Give a kid a pencil, and she’ll draw a blob – but pretty soon that shape will start to have a face and body. Stick drawings are an easy way to monitor cognitive development, and a new study finds a link between the ability to draw well and intelligence years later.

Rosalind Arden, a cognitive psychologist at King’s College London, got interested in the question of art and intelligence. She started looking at data from 15,000 twins who were part of identical or fraternal twin sets. The twins had to draw a picture of a child at age 4.

The drawing test itself has a long history. Florence Goodenough, a psychologist at the University of Minnesota, conceived of the test in 1926. It was easy – just ask kids to draw a human figure as completely as possible – and it was cheap and easy to score. It was also pretty accurate, compared with the complex IQ tests of the era.

In this test, the researchers scored the drawings on a scale of 0 to 12, depending on the accuracy and completeness of the depiction. Having an arm, for example, scored the drawing received one point, as did facial features and clothing. The children also received intelligence tests, which correlated with the drawing ability even at 4.

Ten years later, the researchers gave the children another IQ test, and found that children who scored higher on their drawings at 4 were also likely to score higher at 14. The study was published yesterday in the journal Psychological Science.

Most importantly, the results showed that identical twins were likely to score similarly on the tests, while fraternal twins were likely to have different scores – suggesting the link of genetics and intelligence.

“Every twin dyad was in a situation where they were raised by the same parents in the same home, and presumably when they would draw they would do it together, so it seems likely that children would imitate each other, regardless of whether they’re identical or non-identical,” says Arden. It was surprising to find the link even though we know that so many traits are heritable.

Arden points out that the genius of the drawing test is that requires a whole suite of cognitive abilities – but the outcome is a simple figure. But she warns parents not to fear that their kid’s drawing skills aren’t up to snuff. The most important finding, according to Arden, is that even though the study has found an association, it’s very small. “No one should look at their child drawing’s and say this is how this child is going to turn out,” she says.

The drawings also provide a link and a view into humanity’s deep evolutionary past. “It seemed striking to be that drawing comes to us as a cognitive behavior from 40,000 years back, and nothing else does,” she says. Scientists believe that grooves deep in the clay walls of Cave of a Hundred Mammoths in Rouffignac, France, may have been the first kid drawings – likely done by a pint-sized artist.

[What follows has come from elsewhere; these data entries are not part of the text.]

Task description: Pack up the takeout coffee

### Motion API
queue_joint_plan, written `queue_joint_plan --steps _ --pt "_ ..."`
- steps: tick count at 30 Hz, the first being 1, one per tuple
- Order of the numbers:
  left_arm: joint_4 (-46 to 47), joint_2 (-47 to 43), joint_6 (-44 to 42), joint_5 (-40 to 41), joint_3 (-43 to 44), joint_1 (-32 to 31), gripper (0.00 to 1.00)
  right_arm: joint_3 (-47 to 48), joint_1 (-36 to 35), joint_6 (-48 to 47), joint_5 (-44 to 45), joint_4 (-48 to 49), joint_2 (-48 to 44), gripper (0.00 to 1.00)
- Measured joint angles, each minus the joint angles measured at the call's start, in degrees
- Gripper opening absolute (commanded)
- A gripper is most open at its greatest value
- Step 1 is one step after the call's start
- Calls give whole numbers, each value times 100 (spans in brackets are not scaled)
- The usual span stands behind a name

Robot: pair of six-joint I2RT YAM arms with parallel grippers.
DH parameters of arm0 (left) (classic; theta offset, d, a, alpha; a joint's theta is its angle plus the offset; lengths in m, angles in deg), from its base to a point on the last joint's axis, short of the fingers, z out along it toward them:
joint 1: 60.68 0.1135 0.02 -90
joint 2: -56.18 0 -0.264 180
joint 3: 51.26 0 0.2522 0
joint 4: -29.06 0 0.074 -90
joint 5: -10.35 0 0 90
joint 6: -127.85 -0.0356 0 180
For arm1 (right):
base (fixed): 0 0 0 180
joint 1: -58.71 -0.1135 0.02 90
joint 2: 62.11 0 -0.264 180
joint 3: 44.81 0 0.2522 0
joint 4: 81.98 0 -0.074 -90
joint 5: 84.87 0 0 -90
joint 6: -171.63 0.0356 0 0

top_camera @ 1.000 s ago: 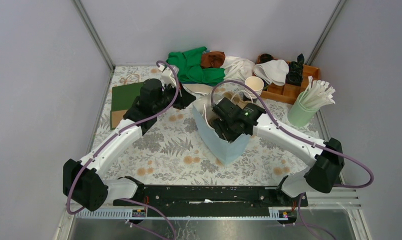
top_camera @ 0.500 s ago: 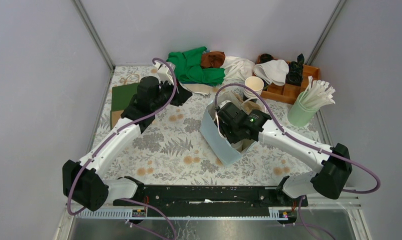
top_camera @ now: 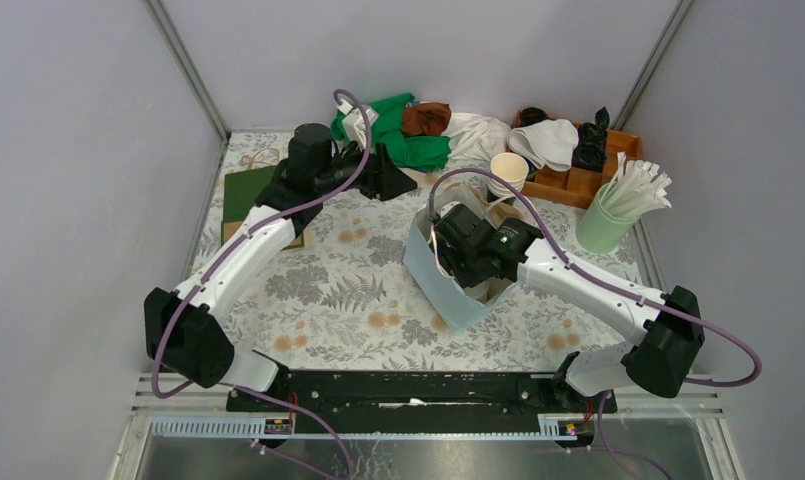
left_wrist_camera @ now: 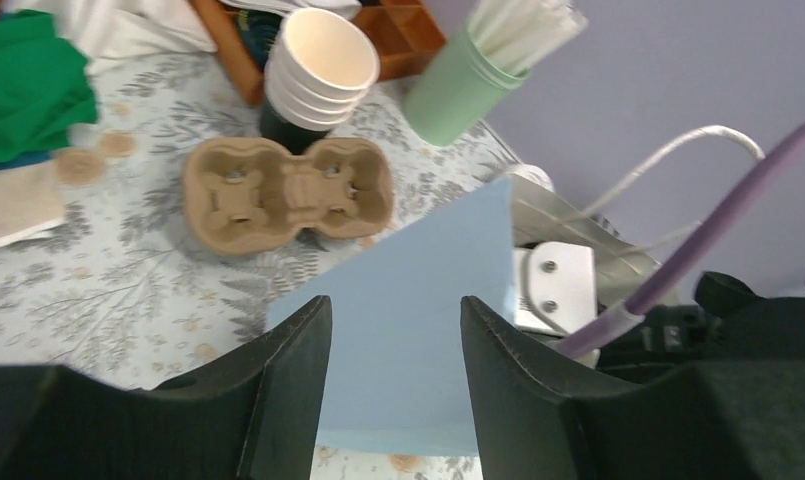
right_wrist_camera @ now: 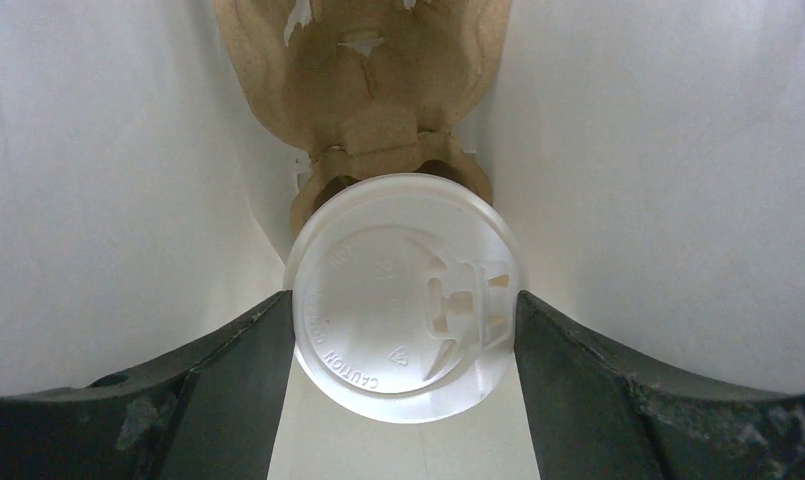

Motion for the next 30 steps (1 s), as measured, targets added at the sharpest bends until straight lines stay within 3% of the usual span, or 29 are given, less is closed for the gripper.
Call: queue_joint_plan --steps 7,13,21,25,30 --pt "-46 151 15 -944 72 -22 59 0 0 -96 -2 -7 0 57" --pt "-442 225 -179 -1281 227 -175 50 0 0 -120 -7 -7 9 57" --pt "-1117 452 -688 -1038 518 -437 28 0 0 -155 -11 -11 9 57" --pt "-1423 577 -922 -737 756 -501 2 0 0 -157 -11 -13 9 56" --pt "-1755 651 -1097 -280 979 -619 0 0 0 -157 -20 -37 -9 56"
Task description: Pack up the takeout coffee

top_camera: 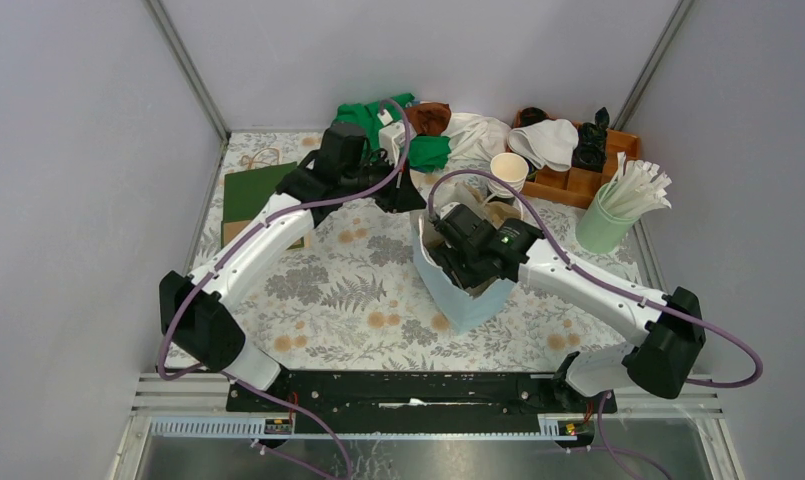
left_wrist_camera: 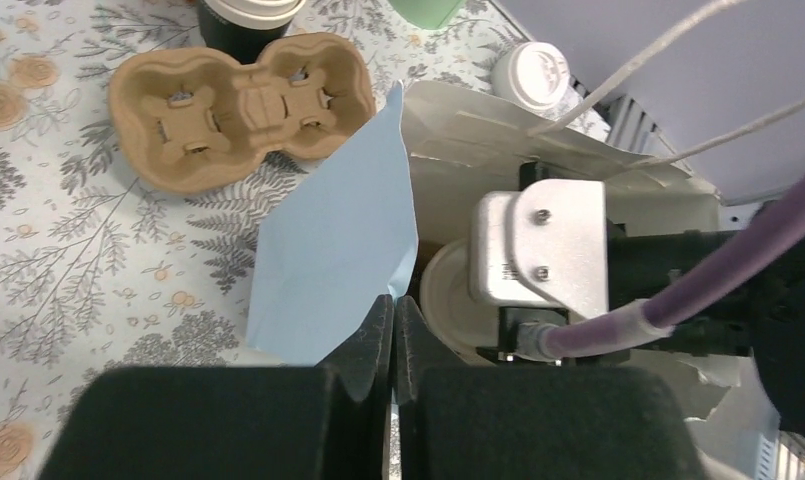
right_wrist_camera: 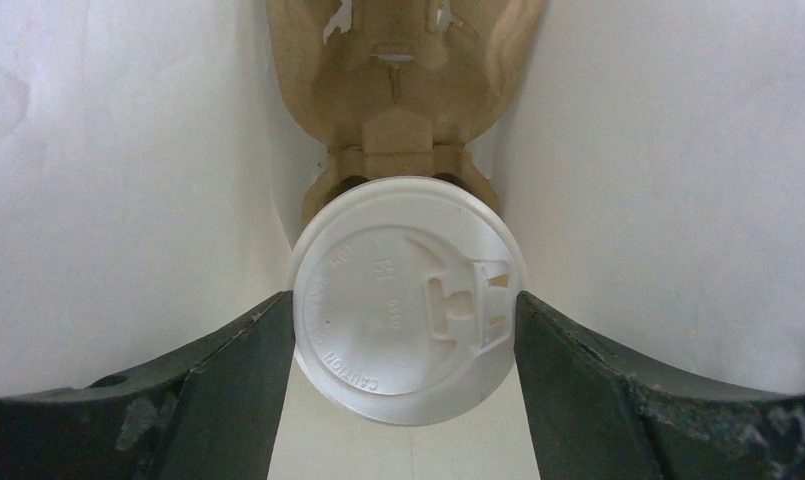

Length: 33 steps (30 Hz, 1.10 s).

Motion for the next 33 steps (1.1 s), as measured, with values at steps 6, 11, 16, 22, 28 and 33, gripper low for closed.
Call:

Being able to show another person something that exists only in your mind is a highly evolved trait, and sometimes it requires a step back to recognize that. “Think about it,” says Arden. “You take an image in your head of a banana and then express that image with your hands in two dimensions such that another member of your species can see what’s in your head – amazing. It is a precursor to writing, and it’s a fantastic thing that we do and other non-human animals don’t do.”

Citation:

Arden, R. et al. Genes influence young children’s human figure drawings, and their association with intelligence a decade later. Psychological Science, 2014.